Semi-supervised-sequence-learning

This repo documents the experiments that reproduce the results presented in the paper semi-supervised-sequence-learning. Briefly, we pretrain a Sequence Autoencoder or Language Model on unlabeled text data, and then fine-tune an RNN-based sequence classifier initialized with the pretrained weights using labeled text data, which gives rises to better classification accuracy than weights initialized randomly.

Data Preparation

IMDB dataset

We use IMDB movie review dataset for this experiment. After downloading and untarring the file, navigate to the directory aclImdb/train which holds the positive (aclImdb/train/pos) labeled and negative (aclImdb/train/neg) labeled reviews in the training split, as well as unlabeled reviews (aclImdb/train/unsup). Then cd into each of the subdirectories and run

for f in *.txt; do (cat "${f}"; echo) >> pos.txt; done

for f in *.txt; do (cat "${f}"; echo) >> neg.txt; done

for f in *.txt; do (cat "${f}"; echo) >> unlabeled.txt; done

in order to concatenate multiple txt files into a single file. Similarly, we run these steps for the test split (aclImdb/test/pos and aclImdb/test/neg).

Tfrecord files

We must convert raw text files (e.g. pos.txt and neg.txt) to *.tfrecord files that can be processed by the training pipeline.

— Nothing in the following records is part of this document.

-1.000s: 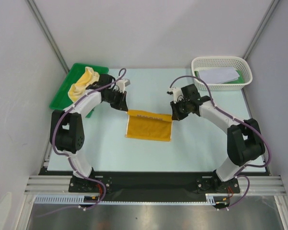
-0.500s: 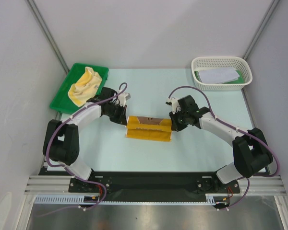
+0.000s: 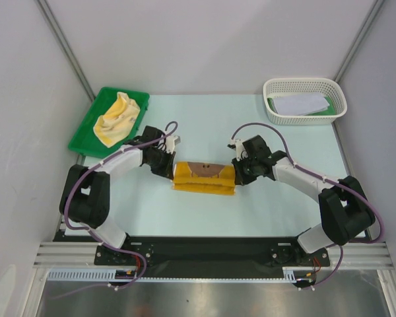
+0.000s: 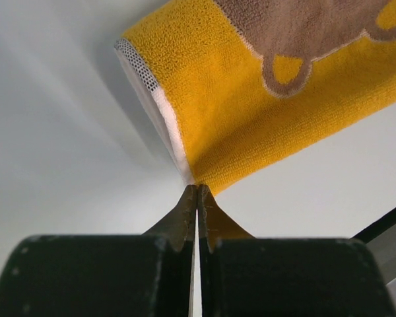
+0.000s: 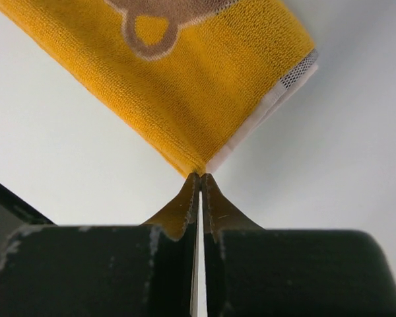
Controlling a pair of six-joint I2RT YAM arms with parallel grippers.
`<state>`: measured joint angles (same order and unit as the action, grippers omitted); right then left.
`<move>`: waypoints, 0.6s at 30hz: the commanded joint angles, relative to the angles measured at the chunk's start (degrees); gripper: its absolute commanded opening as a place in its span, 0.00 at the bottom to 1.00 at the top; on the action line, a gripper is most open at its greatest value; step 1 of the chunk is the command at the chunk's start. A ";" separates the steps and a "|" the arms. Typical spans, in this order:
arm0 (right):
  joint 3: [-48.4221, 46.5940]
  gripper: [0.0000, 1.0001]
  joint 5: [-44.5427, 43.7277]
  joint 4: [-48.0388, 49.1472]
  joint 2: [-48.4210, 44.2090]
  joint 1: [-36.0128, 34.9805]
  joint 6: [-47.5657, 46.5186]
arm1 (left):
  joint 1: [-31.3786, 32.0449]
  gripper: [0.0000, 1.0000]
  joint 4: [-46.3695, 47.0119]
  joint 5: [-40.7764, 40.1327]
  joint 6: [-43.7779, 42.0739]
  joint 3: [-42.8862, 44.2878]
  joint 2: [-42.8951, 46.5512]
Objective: Fold and stack the towels
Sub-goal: Fold the towel
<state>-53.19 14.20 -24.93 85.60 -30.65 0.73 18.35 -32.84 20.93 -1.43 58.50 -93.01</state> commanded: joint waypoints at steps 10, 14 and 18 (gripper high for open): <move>-1.38 0.37 4.87 -5.91 -3.15 -0.46 3.92 | 1.60 0.35 -3.80 -8.71 3.27 0.12 7.05; -4.28 0.39 7.69 -9.08 -4.66 0.60 5.94 | 1.60 0.41 -5.92 -9.60 4.68 4.68 9.25; -4.82 0.33 3.66 -5.93 -2.73 0.33 12.26 | 1.78 0.40 -1.19 1.43 9.41 4.09 10.13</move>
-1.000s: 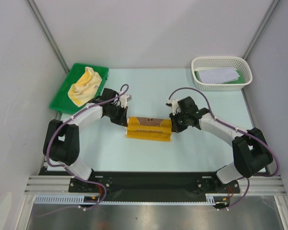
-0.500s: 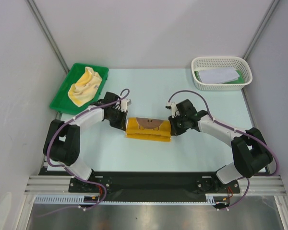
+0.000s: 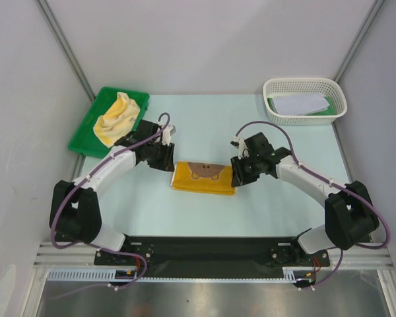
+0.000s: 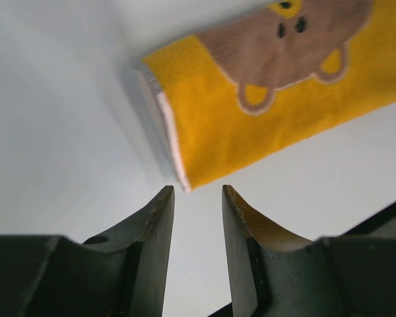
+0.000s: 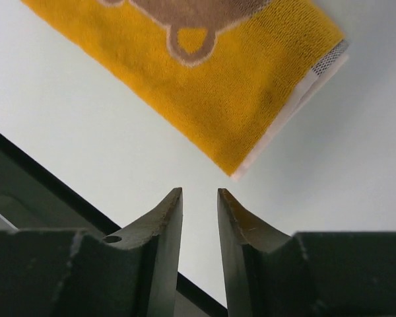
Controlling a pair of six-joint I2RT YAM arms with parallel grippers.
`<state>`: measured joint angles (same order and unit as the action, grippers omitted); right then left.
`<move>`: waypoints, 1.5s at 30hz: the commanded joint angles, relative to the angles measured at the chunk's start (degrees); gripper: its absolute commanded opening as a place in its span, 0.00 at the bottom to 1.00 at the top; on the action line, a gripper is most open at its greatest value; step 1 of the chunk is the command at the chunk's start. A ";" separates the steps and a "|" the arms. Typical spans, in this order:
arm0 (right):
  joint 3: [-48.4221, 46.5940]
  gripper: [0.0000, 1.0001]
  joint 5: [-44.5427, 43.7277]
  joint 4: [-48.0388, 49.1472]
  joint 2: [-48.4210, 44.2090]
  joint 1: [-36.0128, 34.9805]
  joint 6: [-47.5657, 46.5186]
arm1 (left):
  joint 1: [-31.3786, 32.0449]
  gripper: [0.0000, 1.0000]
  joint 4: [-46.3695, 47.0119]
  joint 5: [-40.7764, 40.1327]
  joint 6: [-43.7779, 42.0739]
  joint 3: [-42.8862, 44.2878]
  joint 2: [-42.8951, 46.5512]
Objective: Fold and stack the towels
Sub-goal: Fold the towel
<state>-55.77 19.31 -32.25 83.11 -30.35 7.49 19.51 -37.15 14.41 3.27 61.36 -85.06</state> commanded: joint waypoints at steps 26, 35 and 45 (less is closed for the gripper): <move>-1.36 0.29 -10.35 9.22 3.02 -3.58 15.45 | 0.80 0.41 10.07 0.86 20.28 3.50 -6.09; -2.42 0.26 -10.34 15.27 13.03 1.60 12.21 | 0.80 0.39 18.24 2.83 23.54 0.16 -13.98; -0.13 0.25 -11.31 20.65 14.81 3.19 8.42 | 0.71 0.39 14.30 -5.45 22.22 6.58 -21.12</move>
<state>-56.62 9.61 -14.46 99.15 -27.24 18.17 20.01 -22.79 12.47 25.28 66.24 -105.95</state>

python run_tfrecord_generation.py \
  --pos_filenames=aclImdb/train/pos/pos.txt \
  --neg_filenames=aclImdb/train/neg/neg.txt \
  --unlabeled_filenames=aclImdb/train/unsup/unlabeled.txt

The resulting *.tfrecord files in labeled directory stores examples of sequence-label pairs(aclImdb/train/pos/pos.txt and aclImdb/train/neg/neg.txt) , while those in unlabeled directory stores examples of all sequences without labels (pos.txt, neg.txt and unlabeled). Note that the vocabulary file vocab.subtokens will be generated along with *.tfrecord files, which is needed to tokenize raw text in later stages.

Pretraining

The pretraining stage involves training a Sequence Autoencoder or a Language Model.

python run_pretraining.py \
  --data_dir=unlabeled \
  --vocab_path=vocab

data_dir is the path to the directory storing unlabeled sequences, and vocab_path is the path to the prefix of the vocabulary file.

The pretrained weights will be saved to checkpoint files sa (for sequence autoencoder) or lm (for language model).

Fine-tuning

To fine-tune a pre-trained language model (method=lm; set method=sa for sequence auto-encoder) on labeled dataset, run

python run_finetune.py \
  --data_dir=labeled \
  --vocab_path=vocab \
  --method=sa \
  --test_pos_filename=aclImdb/test/pos/pos.txt \
  --test_neg_filename=aclImdb/test/neg/neg.txt

Depending on which method was used for the pretraining step, weights (of a single-layer LSTM and an embedding matrix) will be loaded from checkpoints in either sa or lm, and the LSTM-based sequence classifier will be fine-tuned for dramatically fewer iterations compared to the pretraining stage.

As the baseline that the fine-tuning approach is compared against, one can train the LSTM-based sequence classifier on labeled data from scatch (i.w. without initializing from pretrained weights):

python run_finetune.py \
  --data_dir=labeled \
  --vocab_path=vocab \
  --no_finetune=True \
  --test_pos_filename=aclImdb/test/pos/pos.txt \
  --test_neg_filename=aclImdb/test/neg/neg.txt

Results

The pretraining using either sequence autoencoder or language model improves the classification accuracy dramatically (~92% vs. ~85%).